The Richards Bay lagoon is famous for being the site where the longest crocodile ever recorded in South Africa was shot by hunter John Dunn in 1891.
Another of the lagoon’s claims to fame is as the starting point of Huberta the hippo’s trek. She made her way down the east coast in 1928, only to finish up on display in the Kaffrarian Museum in King William’s Town.
In 1935 work started to transform the lagoon at Richards Bay into a harbour, much to the dismay of conservationists. Therefore the harbour was designed in an attempt to accommodate the needs of both industry and the natural environment. It was decided to divide the lagoon by means of a wall built across the bay. The waters to the north of the wall became the industrial harbour and the area to the south remained a sanctuary for waterfowl and wildlife.

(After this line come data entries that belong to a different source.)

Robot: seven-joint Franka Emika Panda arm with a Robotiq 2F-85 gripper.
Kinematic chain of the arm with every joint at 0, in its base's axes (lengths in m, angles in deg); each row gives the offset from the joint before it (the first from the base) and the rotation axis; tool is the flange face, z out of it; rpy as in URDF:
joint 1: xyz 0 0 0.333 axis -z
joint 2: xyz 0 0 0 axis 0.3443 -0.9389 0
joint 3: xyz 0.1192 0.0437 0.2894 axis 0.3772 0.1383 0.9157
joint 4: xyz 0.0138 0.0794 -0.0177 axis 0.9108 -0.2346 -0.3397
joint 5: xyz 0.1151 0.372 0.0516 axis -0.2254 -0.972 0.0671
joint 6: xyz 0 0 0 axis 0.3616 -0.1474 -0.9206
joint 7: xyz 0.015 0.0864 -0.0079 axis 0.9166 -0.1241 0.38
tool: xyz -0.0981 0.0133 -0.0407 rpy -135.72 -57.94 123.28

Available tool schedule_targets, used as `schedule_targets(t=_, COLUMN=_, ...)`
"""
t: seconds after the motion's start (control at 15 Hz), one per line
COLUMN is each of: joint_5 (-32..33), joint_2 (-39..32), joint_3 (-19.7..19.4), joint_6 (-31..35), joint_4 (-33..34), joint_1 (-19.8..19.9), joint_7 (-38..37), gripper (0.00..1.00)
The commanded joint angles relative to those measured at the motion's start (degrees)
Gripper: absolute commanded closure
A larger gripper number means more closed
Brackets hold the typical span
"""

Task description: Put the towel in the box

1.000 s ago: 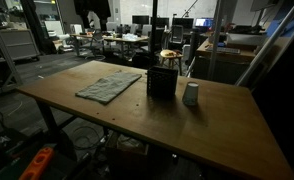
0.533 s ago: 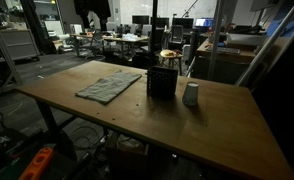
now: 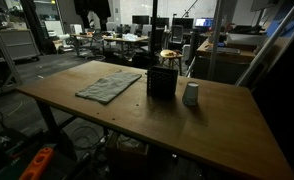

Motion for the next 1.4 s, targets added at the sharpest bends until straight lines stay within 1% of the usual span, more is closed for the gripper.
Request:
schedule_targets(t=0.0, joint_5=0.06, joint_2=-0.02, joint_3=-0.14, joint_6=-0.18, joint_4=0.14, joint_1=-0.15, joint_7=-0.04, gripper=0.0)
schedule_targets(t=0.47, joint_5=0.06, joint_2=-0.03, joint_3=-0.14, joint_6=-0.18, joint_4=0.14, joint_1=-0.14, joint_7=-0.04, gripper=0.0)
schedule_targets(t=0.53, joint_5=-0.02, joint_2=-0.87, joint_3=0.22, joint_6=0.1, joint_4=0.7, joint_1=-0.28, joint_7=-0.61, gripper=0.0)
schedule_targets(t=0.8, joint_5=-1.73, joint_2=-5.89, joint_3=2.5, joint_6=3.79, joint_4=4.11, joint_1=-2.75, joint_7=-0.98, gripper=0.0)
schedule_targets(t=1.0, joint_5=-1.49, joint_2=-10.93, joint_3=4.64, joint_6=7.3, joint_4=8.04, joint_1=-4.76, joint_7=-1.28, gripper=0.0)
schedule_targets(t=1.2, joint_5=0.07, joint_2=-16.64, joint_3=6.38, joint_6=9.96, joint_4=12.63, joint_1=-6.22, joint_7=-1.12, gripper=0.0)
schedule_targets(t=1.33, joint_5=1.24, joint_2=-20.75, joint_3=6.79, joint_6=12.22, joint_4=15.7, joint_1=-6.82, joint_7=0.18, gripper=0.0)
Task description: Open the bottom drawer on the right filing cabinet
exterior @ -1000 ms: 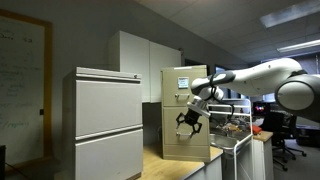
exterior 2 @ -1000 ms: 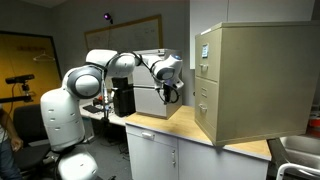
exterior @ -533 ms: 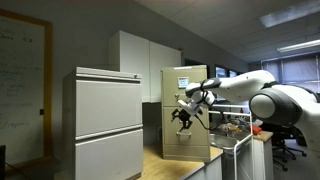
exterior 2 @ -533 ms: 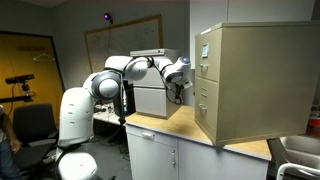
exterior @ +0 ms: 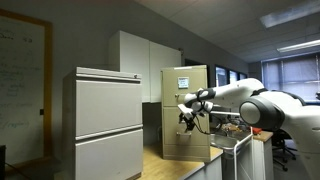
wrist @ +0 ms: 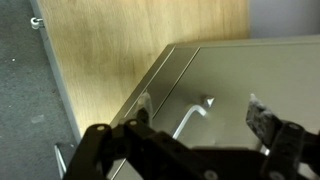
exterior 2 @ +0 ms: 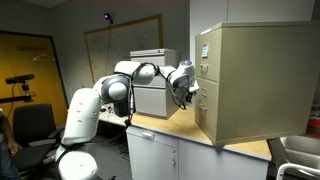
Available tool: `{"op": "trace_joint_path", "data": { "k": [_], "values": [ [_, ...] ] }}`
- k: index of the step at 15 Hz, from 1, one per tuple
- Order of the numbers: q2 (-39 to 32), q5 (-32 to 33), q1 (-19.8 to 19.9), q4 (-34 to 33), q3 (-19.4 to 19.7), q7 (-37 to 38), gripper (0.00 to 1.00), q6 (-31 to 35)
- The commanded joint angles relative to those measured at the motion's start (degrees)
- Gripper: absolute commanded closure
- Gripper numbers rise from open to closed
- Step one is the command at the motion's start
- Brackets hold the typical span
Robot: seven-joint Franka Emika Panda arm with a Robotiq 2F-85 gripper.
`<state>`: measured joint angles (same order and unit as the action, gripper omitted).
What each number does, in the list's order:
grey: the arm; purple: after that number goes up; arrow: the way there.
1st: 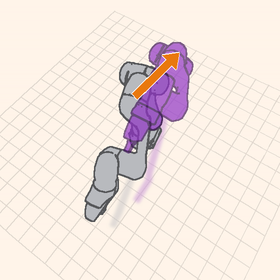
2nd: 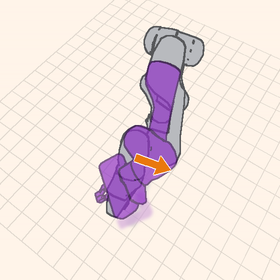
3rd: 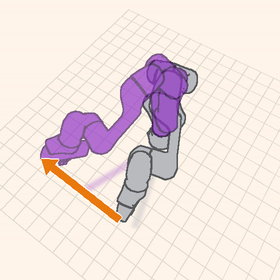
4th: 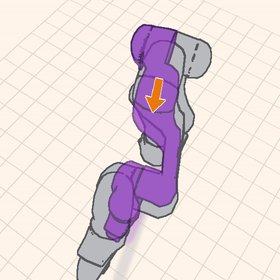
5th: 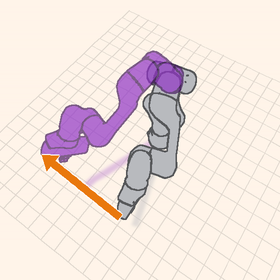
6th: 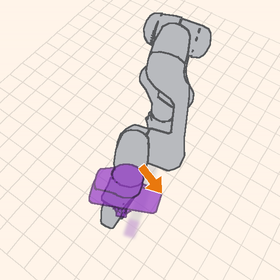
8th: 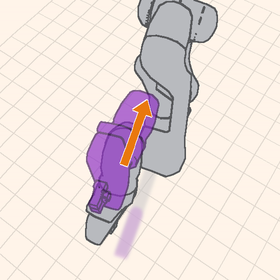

A new estuary was cut through the dunes and coastal bush to allow lagoon floodwaters to flow directly into the sea. Numbers of wildlife and birds in the reserve are ever-increasing, and the rare pink-backed pelican has been seen in the area. Flamingos, cormorants and various species of waders attract birdwatchers from near and far.
The Richards Bay area is also an important nursery ground for marine fish such as grunter, salmon, perch and yellowfin. It is a natural, living example of how both commerce and nature are able to exist side by side in harmony.